As a result, when a friend mentioned a reasonably priced tour company trip that incorporated the usual triple Windbirds pelagics, I got it booked up nice and early so I wouldn’t need to worry about the previous years’ failed logistics.

Accommodation was in Santa Cruz within walking distance of the coast just south of the airport. Actually, if you walked inland, it was quite a nice wooded valley. Sadly, with a heavy workload before the trip, I spent most time relaxing save for the organised outings. A bit of a wasted opportunity but then again, the variety on Madeira is pretty limited so little was missed.

We arrived late morning on Monday 2nd July and left late morning on Friday 6th July. Around the accommodation, the commonest local species were immediately obvious being Yellow-legged Gull, Feral Pigeon, Plain Swift, Kestrel, Blackcap, Blackbird & Grey Wagtail. During lunch, Collared Dove and Canary were seen for the first time.

On the first day after lunch, Catarina and Hugo from Windbirds took us around a collection of the usual sites. At a coastal watchpoint, we saw Berthelot’s Pipit, Rock Sparrow and Red-legged Partridge and our first Common Terns were offshore. We headed up into the laurel forest and added Buzzard, Robin, Chaffinch, Greenfinch, Siskin and most importantly Madeiran Firecrest. Finally, a trip to the coast added Mallard, Muscovy, Moorhen, Little Egret and Common Waxbill. A quick look offshore produced our first Cory’s Shearwaters there. Off the resort early evening, a further group of Cory’s Shearwaters was feeding in the vicinity of a pod of dolphins offshore.

After dinner, at dusk, we set off for the middle of the island. It took about 40 minutes to arrive at the visitor’s centre. The walk out to the ridge above the Zino’s breeding colony took about thirty minutes in the dark and was pretty constant up and down. After a bit of a wait, at least ten were heard with Catarina pointing out the differences between male and female vocalisations. A Manx Shearwater and a Barn Owl were also heard. A late night before we arrived back at our accommodation at around 1.00am.

After breakfast the next morning, we again were collected. The first stop yielded the hoped for Trocaz Pigeon with at least four seen in a wooded valley above Funchal. The only other addition was a male Sparrowhawk but the usual supporting species were pretty constant and Madeiran Firecrest was heard. A trip to the coast produced a group of Roseate Terns mixed in with Common Terns and a flyby Grey Heron and at another site, a family party of Spectacled Warblers were seen. Again, Plain Swifts were pretty constant and Canary was seen on the coast as well as Buzzard.

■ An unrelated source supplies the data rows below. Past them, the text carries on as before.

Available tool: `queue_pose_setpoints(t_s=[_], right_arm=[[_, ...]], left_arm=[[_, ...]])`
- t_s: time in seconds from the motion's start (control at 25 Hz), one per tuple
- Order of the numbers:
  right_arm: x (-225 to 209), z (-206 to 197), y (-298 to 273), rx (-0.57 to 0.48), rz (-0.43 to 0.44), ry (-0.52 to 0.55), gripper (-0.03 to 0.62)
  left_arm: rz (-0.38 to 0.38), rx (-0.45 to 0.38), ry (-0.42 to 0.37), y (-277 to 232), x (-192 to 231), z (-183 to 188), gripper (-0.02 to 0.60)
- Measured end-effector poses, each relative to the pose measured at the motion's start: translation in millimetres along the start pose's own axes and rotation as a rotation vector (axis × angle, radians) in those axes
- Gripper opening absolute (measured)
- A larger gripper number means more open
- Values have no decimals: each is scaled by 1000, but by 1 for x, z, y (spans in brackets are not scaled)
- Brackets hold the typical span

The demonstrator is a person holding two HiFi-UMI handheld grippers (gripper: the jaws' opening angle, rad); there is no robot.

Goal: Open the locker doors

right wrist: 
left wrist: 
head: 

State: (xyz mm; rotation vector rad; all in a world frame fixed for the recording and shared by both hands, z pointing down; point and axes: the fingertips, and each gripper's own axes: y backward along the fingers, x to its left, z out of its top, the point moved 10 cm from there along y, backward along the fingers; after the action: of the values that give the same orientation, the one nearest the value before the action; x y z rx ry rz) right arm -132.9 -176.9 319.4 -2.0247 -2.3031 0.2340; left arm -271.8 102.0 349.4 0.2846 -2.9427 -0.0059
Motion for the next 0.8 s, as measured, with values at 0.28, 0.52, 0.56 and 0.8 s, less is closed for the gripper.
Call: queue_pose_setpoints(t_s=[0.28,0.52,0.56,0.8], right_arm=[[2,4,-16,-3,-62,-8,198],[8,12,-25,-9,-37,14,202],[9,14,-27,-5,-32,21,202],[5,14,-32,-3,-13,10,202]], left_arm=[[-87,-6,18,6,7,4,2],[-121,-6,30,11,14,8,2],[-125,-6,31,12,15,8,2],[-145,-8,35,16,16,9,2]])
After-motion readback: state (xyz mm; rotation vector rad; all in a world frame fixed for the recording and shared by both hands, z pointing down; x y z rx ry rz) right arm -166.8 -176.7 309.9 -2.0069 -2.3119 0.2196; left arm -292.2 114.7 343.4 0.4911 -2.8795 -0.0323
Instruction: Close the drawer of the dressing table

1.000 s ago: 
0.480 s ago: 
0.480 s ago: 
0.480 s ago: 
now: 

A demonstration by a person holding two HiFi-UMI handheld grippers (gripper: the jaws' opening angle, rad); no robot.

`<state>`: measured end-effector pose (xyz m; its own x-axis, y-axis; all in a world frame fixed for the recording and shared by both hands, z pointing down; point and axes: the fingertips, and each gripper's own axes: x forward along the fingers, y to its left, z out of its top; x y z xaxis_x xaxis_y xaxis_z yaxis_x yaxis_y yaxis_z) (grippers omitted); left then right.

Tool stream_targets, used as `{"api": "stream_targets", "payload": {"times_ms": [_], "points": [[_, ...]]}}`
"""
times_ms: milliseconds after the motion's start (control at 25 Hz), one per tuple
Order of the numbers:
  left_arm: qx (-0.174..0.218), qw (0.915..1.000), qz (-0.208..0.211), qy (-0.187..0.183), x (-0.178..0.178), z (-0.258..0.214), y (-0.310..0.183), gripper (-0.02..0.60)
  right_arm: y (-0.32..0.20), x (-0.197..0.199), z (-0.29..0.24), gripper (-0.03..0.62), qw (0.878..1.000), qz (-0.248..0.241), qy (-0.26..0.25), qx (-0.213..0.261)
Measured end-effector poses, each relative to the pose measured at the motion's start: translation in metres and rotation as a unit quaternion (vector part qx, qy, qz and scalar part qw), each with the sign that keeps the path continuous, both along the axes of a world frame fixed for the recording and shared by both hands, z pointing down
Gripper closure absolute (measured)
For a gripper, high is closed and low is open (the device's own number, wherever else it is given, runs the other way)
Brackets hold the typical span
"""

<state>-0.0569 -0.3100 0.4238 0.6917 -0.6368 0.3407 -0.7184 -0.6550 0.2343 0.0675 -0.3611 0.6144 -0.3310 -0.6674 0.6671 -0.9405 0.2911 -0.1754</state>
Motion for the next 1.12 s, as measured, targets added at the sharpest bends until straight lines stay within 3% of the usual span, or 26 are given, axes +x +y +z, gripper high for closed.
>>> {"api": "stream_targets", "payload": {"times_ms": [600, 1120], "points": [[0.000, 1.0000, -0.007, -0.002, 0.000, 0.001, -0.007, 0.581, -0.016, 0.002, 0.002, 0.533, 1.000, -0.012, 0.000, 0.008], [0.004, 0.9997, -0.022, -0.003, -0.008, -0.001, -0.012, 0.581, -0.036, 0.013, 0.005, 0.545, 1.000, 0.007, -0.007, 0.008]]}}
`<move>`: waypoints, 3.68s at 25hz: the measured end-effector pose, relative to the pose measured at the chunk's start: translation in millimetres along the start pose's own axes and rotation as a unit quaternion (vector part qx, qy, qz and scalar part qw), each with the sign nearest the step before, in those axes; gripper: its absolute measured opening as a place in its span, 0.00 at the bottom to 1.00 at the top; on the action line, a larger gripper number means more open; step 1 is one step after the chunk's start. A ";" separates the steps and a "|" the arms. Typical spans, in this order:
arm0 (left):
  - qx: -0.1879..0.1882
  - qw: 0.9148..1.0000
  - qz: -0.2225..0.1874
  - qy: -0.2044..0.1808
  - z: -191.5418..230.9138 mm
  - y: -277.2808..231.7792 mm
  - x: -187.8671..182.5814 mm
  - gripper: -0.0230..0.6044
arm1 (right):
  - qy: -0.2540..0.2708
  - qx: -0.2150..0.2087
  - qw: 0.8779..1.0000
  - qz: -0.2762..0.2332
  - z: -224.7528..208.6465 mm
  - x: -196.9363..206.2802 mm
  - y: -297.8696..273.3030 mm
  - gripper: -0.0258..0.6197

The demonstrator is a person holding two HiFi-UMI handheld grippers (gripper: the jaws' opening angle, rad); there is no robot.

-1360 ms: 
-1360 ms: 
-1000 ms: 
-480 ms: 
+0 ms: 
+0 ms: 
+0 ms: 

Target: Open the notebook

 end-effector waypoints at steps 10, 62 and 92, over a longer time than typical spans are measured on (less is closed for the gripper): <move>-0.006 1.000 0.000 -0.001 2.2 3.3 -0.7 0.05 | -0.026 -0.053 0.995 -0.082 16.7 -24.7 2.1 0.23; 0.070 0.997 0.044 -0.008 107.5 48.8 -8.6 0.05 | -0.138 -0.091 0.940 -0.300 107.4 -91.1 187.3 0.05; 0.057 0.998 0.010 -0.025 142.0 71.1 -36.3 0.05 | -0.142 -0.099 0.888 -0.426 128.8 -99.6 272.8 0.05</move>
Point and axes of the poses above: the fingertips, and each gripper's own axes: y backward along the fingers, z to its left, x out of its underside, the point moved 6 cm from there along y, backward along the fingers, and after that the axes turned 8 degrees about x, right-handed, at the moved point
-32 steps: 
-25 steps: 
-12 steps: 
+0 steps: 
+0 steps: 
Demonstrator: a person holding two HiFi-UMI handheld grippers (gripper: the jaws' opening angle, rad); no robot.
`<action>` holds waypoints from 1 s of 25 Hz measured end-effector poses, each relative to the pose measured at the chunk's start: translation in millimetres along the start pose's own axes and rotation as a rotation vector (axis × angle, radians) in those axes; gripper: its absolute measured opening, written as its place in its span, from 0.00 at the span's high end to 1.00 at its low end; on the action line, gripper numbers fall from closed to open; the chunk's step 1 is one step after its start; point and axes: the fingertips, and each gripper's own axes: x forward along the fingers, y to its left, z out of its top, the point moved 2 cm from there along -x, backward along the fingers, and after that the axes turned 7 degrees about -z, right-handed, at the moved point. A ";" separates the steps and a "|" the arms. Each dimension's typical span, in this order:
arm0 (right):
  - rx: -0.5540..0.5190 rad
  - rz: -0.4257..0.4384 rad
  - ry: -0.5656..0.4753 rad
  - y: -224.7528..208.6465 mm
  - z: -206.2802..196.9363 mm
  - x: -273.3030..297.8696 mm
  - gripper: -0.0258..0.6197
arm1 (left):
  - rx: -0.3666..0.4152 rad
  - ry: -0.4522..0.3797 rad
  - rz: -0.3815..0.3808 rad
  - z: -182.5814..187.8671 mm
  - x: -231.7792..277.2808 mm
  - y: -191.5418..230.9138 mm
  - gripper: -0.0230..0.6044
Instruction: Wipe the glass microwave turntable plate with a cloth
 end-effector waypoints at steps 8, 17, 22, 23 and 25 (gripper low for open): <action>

After lunch, the main business began which was the first pelagic. At around 3.00pm, we headed east out of Machico to a position to the south of the Desertas. Basically, we travelled quite hard for two hours before chumming for several hours and then heading back to arrive in harbour after dark around 10.30pm. These were the same timings for each of the three pelagics.

The commonest species seen were Cory’s Shearwaters that were ever present together with at least 100 Bulwer’s Petrels. We had five Pterodroma sightings. All were considered to be Desertas Petrels. Two were seen quite close with a small-billed bird which nevertheless ‘felt’ like a large bird. It has remained the subject of some debate even when the photographs were considered but it was still considered Desertas by those who know these species pair best. The other close bird had a massive chunky bill and was a classic Desertas.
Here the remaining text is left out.